> **Activity**: Report all lines below with the word "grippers".
*** Dataset section Section Begins ***
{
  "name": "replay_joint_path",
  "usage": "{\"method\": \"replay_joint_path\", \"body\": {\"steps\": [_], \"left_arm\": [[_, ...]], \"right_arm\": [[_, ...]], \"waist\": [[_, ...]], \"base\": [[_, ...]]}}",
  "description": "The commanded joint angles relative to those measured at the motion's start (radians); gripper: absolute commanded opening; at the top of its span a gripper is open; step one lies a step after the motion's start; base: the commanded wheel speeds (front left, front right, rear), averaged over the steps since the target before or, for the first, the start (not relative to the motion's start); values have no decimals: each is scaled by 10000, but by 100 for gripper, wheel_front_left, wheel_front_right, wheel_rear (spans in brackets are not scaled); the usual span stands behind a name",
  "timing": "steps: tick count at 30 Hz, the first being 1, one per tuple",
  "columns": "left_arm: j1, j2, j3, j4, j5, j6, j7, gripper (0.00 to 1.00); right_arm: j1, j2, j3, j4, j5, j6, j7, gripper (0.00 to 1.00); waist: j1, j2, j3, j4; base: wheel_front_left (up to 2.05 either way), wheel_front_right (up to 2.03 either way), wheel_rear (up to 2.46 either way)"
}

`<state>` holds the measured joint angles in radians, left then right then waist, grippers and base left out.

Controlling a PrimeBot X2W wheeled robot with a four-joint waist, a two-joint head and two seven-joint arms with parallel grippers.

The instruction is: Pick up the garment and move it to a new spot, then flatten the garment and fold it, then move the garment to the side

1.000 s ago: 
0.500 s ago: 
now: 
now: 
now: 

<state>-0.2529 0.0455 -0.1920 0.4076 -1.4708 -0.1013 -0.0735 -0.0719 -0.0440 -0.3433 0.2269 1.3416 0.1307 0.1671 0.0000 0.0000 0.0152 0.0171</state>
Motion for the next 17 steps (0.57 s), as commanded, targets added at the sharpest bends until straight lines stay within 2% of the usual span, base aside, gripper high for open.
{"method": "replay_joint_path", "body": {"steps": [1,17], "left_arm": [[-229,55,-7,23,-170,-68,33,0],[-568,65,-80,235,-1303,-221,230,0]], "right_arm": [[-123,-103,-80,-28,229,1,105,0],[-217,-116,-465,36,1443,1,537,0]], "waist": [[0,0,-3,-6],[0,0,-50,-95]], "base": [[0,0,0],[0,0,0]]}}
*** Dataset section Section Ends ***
> **Written solution**:
`<state>` holds the measured joint angles in radians, left then right then waist, grippers and base left out.
Controlling a PrimeBot X2W wheeled robot with a four-joint waist, a two-joint head and two seven-joint arms with parallel grippers.

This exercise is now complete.